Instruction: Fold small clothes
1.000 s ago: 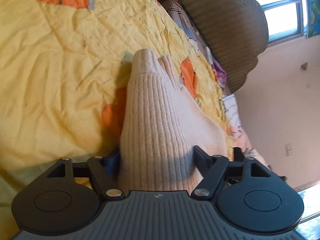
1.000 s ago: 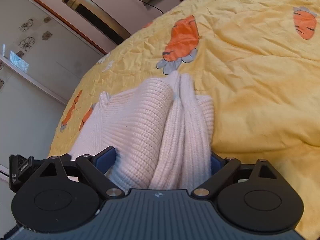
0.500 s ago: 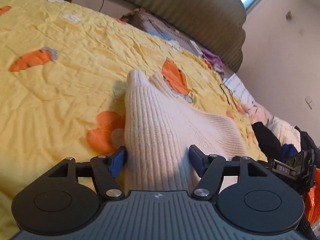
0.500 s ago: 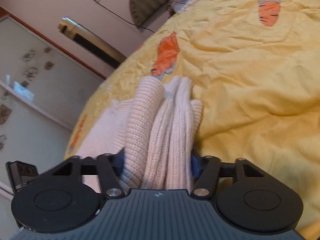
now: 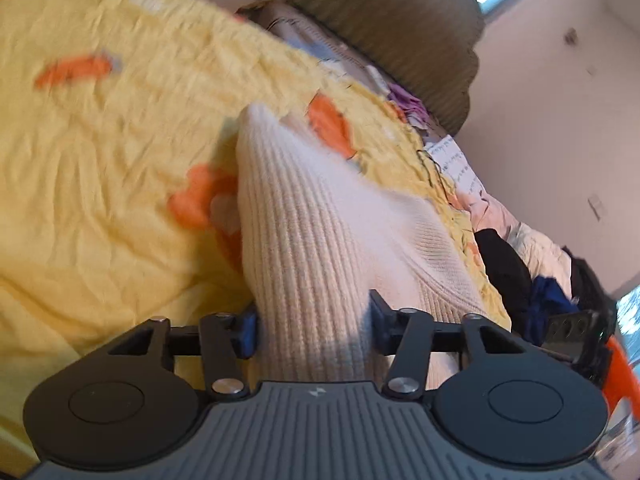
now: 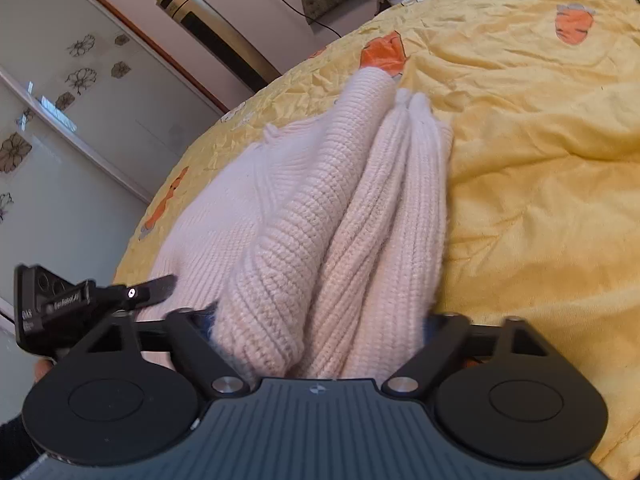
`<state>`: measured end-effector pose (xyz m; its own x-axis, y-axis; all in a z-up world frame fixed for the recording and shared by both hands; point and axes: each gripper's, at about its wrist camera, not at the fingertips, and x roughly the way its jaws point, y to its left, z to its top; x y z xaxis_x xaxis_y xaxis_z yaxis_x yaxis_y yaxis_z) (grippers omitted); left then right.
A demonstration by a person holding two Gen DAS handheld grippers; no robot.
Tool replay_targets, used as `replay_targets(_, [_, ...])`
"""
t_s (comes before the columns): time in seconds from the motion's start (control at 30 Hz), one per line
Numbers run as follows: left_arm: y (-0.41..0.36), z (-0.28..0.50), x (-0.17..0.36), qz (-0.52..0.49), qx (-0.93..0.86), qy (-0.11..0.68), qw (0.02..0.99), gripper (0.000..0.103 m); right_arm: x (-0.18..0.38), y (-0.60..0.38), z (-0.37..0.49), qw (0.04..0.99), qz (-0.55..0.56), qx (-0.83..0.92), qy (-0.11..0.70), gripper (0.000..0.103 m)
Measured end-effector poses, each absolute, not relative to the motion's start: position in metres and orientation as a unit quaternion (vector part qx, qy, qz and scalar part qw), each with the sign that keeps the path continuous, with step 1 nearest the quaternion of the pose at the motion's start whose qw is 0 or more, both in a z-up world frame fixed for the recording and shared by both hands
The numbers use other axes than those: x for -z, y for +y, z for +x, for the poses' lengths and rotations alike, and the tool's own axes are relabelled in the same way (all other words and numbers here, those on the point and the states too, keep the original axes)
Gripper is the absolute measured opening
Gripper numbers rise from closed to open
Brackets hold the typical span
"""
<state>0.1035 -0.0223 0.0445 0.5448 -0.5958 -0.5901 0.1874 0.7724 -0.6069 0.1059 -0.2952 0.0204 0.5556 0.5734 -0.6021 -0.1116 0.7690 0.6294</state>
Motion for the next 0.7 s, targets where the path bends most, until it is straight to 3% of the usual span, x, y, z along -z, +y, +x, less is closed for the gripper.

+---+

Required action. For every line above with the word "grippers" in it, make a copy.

Problem solution.
`<state>`: measured end-effector pose (xyz m; its own x-axis, y-axis; all in a z-up world frame fixed for the recording and shared by both hands; point and axes: each gripper's, at about its wrist camera, not at the fingertips, and x roughly the way its jaws point, y to its left, z to its top; x y z xaxis_x xaxis_y xaxis_z yaxis_x yaxis_y yaxis_z) (grippers omitted); left then right.
A demonstration by a person holding two Gen DAS handheld grippers; no robot.

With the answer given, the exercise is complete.